Nicholas Schorsch has been physically absent from the courtroom of the U.S. District Court for the Southern District of New York for the securities fraud trial of his longtime business associate Brian Block, which started June 12.
But for the past two weeks, his presence has loomed over the proceedings like the faceless villain in a James Bond thriller. Even if the audience can't see him, they sense him somewhere just offstage, sitting next to a gold phone, stroking a cat and pulling the strings on the mayhem that is about to unfold.
From the testimony of two key government witnesses, it sounds like Mr. Schorsch was yanking plenty of strings at American Realty Capital Properties Inc., the giant net lease real estate investment trust he launched in 2011 and built through a furious pace of acquisitions. Three years later, when the fraud allegedly occurred, the real estate investment trust had $21 billion in assets.
Even though Mr. Schorsch has not been charged by the Justice Department with any wrongdoing, witnesses have said he was at the center of the alleged conspiracy to inflate a key cash-flow metric used by REITs: adjusted funds from operation, known as AFFO. The purpose of the alteration was to reflect better company performance, according to the witnesses and former ARCP employees Lisa McAlister, the company's one-time chief accounting officer; and Ryan Steel, its former director of financial reporting.
The question hanging above Mr. Block's trial now is, if he is eventually convicted, what will the government do about Mr. Schorsch? Will the government use a conviction to indict Mr. Schorsch?
Jesse Galloway, a spokesman for AR Global, a privately held real estate company where Mr.

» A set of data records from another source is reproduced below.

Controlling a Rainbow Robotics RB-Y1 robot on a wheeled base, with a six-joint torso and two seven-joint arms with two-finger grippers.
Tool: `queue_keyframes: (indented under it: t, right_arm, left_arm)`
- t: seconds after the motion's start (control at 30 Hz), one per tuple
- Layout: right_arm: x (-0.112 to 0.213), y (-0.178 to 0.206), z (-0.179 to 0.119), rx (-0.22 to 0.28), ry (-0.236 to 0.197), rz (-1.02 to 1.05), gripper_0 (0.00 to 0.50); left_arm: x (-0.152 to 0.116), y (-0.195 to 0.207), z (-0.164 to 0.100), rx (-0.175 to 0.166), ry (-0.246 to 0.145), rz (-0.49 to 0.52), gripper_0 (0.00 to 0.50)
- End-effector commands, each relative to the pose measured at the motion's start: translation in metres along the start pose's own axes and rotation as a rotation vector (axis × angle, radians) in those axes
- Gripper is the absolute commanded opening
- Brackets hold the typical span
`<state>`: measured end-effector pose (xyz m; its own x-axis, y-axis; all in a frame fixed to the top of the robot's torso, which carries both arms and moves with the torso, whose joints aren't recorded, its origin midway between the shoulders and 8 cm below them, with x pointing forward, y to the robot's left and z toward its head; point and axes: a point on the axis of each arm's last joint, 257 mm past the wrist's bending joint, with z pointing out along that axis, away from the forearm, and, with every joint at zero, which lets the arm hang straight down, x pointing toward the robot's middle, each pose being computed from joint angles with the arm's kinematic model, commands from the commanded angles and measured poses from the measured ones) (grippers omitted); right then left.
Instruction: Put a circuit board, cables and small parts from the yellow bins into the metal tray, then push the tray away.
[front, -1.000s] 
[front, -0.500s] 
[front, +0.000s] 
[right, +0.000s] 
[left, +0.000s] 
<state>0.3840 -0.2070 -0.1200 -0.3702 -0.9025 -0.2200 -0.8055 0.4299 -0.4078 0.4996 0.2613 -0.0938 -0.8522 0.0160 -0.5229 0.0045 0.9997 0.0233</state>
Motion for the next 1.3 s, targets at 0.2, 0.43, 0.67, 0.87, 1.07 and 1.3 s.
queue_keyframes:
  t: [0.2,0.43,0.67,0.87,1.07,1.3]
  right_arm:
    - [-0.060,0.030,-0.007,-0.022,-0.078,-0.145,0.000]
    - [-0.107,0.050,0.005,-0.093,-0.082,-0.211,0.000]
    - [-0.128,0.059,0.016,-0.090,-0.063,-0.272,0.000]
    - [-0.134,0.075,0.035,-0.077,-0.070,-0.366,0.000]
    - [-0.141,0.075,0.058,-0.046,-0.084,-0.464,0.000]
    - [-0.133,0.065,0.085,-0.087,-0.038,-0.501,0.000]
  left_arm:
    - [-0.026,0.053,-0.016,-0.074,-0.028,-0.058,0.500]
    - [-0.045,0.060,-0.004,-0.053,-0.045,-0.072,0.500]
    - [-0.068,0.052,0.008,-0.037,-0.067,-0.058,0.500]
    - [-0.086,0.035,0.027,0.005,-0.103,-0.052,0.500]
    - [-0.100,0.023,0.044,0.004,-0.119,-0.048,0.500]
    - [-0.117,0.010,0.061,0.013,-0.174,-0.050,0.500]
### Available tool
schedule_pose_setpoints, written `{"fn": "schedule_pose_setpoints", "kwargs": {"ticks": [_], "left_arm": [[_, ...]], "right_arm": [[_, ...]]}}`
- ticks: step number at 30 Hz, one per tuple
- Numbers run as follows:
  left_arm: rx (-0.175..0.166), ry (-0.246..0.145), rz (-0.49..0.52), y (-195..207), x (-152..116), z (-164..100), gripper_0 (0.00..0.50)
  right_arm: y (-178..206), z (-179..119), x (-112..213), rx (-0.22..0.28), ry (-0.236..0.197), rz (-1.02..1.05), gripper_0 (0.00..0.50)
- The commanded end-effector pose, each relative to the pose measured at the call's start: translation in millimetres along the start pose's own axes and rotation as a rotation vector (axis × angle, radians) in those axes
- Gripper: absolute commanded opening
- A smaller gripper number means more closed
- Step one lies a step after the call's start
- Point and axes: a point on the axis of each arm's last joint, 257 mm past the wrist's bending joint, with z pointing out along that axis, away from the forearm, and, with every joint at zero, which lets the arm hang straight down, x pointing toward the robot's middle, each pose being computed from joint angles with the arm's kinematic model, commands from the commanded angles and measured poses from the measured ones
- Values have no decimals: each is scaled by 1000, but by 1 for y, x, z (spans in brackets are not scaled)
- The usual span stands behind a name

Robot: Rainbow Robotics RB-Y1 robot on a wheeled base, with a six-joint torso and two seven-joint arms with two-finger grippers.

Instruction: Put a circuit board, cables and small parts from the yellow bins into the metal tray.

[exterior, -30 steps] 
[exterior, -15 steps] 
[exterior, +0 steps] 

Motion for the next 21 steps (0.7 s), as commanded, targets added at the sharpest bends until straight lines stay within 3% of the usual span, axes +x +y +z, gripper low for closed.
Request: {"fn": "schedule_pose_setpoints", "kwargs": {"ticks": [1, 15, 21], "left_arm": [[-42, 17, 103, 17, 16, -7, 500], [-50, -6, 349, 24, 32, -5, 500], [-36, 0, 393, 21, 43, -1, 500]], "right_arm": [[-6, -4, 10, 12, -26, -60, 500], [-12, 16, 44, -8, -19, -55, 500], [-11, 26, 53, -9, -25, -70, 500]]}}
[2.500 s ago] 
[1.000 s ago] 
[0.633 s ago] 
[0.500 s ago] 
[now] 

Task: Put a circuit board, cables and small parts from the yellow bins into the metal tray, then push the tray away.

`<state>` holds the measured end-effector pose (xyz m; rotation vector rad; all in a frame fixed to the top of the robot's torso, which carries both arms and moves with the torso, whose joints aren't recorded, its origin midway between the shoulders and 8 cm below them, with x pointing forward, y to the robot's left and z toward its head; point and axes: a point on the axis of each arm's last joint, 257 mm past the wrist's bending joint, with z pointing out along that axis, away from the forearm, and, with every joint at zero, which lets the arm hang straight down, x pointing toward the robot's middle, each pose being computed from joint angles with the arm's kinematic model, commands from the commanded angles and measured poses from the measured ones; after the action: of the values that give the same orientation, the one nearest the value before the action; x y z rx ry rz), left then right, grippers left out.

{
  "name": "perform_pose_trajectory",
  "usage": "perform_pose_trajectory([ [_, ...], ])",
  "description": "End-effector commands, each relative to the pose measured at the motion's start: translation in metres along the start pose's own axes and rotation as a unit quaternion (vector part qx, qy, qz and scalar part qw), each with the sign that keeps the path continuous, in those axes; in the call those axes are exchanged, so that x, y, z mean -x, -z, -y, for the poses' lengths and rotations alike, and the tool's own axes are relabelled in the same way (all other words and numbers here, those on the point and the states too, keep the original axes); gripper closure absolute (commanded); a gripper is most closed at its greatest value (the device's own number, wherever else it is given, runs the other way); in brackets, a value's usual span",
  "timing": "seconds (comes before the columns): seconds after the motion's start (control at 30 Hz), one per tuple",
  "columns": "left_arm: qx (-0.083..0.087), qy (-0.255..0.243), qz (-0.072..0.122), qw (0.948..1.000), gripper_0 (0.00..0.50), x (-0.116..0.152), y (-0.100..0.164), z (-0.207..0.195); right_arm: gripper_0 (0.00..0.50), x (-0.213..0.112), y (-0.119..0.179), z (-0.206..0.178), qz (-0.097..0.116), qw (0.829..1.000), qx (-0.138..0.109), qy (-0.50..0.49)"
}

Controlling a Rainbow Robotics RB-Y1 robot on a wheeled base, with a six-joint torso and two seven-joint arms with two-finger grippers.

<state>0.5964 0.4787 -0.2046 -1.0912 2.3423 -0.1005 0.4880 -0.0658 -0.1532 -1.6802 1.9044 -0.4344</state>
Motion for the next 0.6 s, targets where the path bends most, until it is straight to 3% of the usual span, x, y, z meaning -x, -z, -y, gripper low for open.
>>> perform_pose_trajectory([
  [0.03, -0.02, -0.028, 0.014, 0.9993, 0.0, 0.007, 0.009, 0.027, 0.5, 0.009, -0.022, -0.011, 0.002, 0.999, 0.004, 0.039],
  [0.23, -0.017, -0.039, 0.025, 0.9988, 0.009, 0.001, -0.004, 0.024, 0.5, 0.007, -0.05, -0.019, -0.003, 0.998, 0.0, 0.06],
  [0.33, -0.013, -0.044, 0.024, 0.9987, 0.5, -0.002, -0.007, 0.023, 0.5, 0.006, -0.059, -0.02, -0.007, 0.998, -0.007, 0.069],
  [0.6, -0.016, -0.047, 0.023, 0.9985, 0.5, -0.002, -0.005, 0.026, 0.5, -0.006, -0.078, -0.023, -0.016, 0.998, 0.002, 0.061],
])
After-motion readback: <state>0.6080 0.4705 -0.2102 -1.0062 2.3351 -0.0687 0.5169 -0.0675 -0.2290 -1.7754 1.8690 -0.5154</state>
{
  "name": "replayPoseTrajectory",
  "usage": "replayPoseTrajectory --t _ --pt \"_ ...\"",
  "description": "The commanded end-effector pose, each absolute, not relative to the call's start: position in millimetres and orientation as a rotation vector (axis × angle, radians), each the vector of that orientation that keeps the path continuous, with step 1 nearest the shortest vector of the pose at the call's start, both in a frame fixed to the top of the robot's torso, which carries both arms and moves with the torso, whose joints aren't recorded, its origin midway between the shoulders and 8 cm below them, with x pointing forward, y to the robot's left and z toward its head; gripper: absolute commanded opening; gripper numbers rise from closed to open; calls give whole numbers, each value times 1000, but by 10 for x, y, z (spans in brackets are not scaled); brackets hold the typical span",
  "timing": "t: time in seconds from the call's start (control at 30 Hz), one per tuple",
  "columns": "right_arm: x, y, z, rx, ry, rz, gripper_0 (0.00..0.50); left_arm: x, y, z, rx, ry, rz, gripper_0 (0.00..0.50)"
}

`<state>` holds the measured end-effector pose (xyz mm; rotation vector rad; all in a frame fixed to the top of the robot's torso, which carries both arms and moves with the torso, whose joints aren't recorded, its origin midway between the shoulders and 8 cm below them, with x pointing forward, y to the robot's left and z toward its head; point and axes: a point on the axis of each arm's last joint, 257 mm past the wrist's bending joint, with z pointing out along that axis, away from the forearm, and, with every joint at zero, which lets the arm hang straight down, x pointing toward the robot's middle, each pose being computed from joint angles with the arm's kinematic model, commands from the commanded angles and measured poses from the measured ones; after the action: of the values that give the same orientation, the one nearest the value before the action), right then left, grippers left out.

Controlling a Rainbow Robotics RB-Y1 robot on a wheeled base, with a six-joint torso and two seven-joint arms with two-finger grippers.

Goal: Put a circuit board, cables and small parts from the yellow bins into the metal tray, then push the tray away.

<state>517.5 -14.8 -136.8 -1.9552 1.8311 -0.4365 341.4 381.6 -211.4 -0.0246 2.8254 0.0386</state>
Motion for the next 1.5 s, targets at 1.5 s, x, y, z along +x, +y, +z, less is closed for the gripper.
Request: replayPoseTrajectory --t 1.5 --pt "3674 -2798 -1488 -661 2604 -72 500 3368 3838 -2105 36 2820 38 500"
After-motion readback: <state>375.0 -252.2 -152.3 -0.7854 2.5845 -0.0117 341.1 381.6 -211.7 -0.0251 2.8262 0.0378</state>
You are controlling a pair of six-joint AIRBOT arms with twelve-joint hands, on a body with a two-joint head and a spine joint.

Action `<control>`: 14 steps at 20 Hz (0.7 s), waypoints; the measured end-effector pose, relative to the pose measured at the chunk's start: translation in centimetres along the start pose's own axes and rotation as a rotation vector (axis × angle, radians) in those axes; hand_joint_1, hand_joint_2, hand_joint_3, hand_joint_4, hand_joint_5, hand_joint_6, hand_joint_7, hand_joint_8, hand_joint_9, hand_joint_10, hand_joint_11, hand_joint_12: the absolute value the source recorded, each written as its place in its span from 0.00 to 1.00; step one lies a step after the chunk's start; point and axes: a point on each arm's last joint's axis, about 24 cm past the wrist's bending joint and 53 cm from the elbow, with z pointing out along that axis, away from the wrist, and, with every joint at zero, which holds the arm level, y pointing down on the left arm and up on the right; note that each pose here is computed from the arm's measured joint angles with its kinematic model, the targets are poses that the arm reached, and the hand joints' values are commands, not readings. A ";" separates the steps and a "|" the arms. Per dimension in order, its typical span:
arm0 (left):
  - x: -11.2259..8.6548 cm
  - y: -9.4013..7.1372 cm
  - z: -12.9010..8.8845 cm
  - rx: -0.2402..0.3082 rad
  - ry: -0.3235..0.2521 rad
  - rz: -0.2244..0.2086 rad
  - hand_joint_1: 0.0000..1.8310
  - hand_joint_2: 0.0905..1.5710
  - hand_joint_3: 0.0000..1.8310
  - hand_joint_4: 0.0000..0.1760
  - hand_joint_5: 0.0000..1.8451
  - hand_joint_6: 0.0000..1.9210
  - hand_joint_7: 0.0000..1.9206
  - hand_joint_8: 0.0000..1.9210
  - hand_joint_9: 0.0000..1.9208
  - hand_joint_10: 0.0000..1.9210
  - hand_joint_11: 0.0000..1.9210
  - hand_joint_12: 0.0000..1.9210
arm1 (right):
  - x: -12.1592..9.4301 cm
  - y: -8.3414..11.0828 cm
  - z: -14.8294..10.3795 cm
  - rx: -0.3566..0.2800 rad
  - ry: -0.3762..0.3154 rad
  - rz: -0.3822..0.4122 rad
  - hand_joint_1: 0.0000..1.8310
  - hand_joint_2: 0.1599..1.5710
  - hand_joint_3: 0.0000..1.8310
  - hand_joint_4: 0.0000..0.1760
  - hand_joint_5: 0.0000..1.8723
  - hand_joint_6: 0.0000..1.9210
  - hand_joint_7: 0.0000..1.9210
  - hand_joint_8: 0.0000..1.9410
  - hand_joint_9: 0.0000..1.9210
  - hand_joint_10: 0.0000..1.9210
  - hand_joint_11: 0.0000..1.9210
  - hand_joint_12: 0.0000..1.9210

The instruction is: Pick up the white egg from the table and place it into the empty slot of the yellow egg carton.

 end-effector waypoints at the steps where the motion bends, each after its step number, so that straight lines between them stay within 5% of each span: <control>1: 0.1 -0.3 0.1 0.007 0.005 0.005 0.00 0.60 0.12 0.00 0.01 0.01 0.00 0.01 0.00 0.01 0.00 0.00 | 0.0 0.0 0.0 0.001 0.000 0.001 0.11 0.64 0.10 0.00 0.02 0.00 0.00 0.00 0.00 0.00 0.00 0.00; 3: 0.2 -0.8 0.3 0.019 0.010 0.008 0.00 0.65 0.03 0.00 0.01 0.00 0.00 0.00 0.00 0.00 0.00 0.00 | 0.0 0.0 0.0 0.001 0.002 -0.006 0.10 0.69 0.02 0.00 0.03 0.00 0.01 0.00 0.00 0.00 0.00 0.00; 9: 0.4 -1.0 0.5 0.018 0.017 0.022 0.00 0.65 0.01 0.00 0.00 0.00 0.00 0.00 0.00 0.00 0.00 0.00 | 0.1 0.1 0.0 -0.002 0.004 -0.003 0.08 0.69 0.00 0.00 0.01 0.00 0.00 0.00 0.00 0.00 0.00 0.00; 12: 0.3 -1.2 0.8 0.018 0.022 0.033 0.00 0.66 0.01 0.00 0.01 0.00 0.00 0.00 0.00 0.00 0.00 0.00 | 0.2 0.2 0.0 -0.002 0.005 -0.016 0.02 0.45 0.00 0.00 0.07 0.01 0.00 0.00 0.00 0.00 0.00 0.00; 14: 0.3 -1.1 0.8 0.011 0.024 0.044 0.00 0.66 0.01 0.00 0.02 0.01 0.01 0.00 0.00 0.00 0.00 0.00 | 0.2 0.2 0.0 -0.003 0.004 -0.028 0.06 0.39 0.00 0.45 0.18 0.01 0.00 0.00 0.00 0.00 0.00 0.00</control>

Schorsch is the lead partner, did not return a call to comment.
Mr. Block, the former chief financial officer of ARCP, was forced to resign from the company in October 2014 after the revelation of a $23 million accounting error that was intentionally not corrected at the company.
Also pushed out at that time was Ms. McAlister, who last Monday described a call between Mr. Schorsch and Mr. Block that occurred the evening of July 28, 2014, as ARCP executives were preparing to release the company's second-quarter financial statements.
Last September, the justice department charged Mr. Block with six counts related to the accounting mishap at ARCP in the first half of 2014: two counts each for securities fraud, conspiracy and making false statements to the Securities and Exchange Commission. At the time, he pleaded not guilty.
According to the government, the alleged fraud culminated on the evening of July 28 as Mr. Block, Ms. McAlister and Mr. Steel huddled in Mr. Block's office and prepared the company's financial reports for the second quarter of 2014, which were released the next day.
The AFFO per share was falling three cents short under revised accounting methods, causing the quandary, according to Ms. McAlister and Mr. Steel.
Ms. McAlister said Mr. Schorsch, then ARCP's chairman and CEO, on a conference call told Mr. Block where to hide the fraudulent accounting for the "adjusted funds from operation."
"'It's in your deferred financing costs. There it is. You know what you need to do,'" Ms. McAlister quoted Mr. Schorsch as saying to Mr. Block.
Ms. McAlister is hardly blameless for the problems at ARCP; she pleaded guilty a year ago to four fraud charges and is expected to be sentenced this summer. ARCP changed its name after Mr. Schorsch resigned at the end of 2014 to Vereit Inc. in 2015.
Similarly, Mr. Steel on June 14 described Mr. Schorsch's focus on AFFO and the ARCP earnings release one night in late July as the three were working together in Mr. Block's Park Avenue office. Under oath, he testified that ARCP's focus on AFFO was "severe," and that management's questions typically focused on AFFO.
Late that evening, Mr. Schorsch called Mr. Block, and Mr. Steel testified that he overheard a discussion of the "current issue at hand." Mr. Block allegedly said he was working on it.
Minutes later, Mr. Block quickly populated a blank spreadsheet for AFFO, using an incorrect accounting method, Mr. Steel said. He then turned his computer screen to show Mr. Steel and Ms. McAlister the results. "There you go," Mr. Block allegedly said. "What do you think?"
"I was shocked. My jaw dropped," Mr. Steel said. "I thought we were starting the conversation [about AFFO accounting], not ending it."
Both Ms. McAlister and Mr. Steel have cut deals with the government.
There is no doubt that Mr. Schorsch has been at times relentless in both the nontraded REIT and retail brokerage industries. Ms. McAlister said Mr. Schorsch was "very demanding" in his management style. "He's a bully ... just an overall bully," she said.
(More: How Nick Schorsch lost his mojo)
While some of Mr. Schorsch's REIT deals, especially those REITs that merged with other companies, have paid handsome returns to investors, his foray into retail brokerage was a disaster. His brokerage firm, RCS Capital Corp., slid into bankruptcy last year. Equity investors, including many financial advisers who owned RCAP stock, were wiped out.
Mr. Block's trial could be over by the end of the week. What repercussion, if any, will it have for Mr. Schorsch?